*** Opening of RECORD EXCERPTS ***

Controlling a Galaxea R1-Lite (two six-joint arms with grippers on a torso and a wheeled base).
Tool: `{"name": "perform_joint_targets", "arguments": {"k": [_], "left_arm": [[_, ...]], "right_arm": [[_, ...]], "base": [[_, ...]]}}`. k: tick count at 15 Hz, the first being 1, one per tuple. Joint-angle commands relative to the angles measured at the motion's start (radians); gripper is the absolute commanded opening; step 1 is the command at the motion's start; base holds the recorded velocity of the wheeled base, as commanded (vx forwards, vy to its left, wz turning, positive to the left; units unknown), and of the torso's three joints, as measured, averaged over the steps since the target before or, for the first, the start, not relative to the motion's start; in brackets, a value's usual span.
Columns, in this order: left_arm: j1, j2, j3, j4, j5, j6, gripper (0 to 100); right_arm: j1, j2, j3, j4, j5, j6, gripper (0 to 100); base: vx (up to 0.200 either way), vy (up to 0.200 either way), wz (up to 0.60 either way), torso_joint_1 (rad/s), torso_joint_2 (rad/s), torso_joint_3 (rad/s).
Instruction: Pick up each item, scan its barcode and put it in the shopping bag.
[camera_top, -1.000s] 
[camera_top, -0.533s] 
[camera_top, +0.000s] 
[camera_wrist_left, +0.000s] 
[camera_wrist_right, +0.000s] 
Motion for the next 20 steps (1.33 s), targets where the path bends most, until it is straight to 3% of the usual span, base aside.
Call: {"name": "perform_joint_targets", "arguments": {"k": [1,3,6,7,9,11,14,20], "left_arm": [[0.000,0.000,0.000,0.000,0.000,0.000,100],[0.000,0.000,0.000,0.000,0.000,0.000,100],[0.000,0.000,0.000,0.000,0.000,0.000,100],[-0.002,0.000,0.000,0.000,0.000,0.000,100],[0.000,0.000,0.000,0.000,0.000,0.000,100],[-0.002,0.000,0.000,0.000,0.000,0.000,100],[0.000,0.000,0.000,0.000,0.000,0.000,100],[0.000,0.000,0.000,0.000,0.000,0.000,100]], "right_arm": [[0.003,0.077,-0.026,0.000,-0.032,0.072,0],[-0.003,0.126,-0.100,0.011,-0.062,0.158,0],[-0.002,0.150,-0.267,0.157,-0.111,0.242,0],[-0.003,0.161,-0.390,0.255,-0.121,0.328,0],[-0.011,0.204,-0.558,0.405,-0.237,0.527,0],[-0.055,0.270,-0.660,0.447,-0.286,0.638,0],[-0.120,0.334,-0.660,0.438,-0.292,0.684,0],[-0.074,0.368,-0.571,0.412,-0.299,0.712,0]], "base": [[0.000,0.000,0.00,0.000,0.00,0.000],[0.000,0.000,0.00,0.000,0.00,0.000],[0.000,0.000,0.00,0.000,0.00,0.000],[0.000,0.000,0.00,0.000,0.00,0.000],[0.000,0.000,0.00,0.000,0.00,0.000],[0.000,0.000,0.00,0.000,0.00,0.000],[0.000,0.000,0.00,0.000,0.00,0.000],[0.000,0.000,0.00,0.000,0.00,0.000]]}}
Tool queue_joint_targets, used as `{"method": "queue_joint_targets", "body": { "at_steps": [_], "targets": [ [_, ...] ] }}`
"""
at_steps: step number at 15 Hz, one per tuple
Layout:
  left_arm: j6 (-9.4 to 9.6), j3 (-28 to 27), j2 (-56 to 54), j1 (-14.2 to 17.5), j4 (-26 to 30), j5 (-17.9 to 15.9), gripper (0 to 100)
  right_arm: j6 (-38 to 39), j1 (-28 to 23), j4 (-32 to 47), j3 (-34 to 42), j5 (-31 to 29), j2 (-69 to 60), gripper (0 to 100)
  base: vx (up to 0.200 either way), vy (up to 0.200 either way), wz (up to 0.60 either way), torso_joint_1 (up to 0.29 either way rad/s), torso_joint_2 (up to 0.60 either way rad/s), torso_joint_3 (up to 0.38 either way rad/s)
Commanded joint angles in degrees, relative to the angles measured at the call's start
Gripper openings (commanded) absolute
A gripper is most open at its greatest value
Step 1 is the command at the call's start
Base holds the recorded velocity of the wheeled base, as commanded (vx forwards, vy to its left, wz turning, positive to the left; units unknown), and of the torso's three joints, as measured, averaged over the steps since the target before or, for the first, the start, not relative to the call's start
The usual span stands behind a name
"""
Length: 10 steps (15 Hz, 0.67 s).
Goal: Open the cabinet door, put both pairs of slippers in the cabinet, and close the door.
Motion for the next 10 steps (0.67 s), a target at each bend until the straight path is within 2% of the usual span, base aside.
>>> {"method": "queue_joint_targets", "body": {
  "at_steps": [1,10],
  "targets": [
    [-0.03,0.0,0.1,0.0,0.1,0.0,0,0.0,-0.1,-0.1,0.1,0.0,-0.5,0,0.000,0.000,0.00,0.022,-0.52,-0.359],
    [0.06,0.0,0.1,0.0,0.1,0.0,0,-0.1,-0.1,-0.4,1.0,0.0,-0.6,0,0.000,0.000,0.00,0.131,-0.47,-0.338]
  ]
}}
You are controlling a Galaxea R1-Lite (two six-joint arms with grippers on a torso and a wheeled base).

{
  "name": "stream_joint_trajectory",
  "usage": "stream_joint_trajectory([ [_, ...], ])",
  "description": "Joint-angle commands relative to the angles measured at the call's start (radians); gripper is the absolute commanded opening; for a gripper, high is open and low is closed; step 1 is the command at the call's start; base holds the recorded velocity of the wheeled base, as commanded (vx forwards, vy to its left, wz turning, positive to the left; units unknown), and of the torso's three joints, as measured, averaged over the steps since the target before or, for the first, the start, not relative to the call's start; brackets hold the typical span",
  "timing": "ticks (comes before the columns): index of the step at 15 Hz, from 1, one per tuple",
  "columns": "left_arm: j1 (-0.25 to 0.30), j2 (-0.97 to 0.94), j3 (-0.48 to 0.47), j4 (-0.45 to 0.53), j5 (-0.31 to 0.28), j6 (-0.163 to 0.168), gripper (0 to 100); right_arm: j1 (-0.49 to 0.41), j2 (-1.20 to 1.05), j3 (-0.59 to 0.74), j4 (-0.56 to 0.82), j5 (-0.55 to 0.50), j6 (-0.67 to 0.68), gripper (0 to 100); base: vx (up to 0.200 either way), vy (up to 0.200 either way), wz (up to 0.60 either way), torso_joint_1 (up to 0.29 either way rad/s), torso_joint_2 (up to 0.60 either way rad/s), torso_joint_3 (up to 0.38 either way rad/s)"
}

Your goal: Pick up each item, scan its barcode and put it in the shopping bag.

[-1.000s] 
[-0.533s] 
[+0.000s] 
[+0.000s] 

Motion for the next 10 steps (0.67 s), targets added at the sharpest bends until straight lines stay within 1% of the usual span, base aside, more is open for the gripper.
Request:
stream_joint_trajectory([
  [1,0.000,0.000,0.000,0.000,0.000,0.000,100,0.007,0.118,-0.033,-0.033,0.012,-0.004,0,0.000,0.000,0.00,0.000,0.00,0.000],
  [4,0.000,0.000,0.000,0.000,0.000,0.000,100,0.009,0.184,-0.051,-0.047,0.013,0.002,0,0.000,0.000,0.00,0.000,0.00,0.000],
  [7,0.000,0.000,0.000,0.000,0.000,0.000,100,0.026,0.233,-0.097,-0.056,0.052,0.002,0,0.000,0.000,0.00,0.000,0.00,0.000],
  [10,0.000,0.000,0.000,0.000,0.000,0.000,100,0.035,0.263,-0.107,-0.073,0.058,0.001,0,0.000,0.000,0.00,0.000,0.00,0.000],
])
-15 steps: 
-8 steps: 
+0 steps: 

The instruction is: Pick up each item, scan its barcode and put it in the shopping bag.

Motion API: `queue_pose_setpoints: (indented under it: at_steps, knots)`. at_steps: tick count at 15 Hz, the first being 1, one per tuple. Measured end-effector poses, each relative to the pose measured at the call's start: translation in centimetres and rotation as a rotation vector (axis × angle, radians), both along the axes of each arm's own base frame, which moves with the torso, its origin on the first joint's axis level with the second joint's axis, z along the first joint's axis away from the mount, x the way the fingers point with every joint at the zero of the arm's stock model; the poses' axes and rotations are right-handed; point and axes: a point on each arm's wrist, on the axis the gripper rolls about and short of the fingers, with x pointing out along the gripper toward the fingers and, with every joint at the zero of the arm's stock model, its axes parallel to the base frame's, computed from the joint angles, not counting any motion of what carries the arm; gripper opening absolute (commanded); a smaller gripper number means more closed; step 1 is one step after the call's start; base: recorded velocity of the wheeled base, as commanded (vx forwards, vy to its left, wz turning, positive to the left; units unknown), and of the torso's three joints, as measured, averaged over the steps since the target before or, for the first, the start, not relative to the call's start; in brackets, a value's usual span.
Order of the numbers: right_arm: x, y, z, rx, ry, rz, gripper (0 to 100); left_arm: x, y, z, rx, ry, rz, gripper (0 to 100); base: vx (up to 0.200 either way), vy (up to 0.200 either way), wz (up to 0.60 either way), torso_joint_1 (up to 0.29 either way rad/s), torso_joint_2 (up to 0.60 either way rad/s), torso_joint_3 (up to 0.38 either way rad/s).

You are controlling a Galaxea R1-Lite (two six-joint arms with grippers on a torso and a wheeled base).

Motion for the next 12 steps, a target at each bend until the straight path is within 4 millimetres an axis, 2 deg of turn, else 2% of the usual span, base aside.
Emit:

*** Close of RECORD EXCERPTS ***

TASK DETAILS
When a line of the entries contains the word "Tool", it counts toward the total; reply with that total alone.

EXERCISE RESULT
2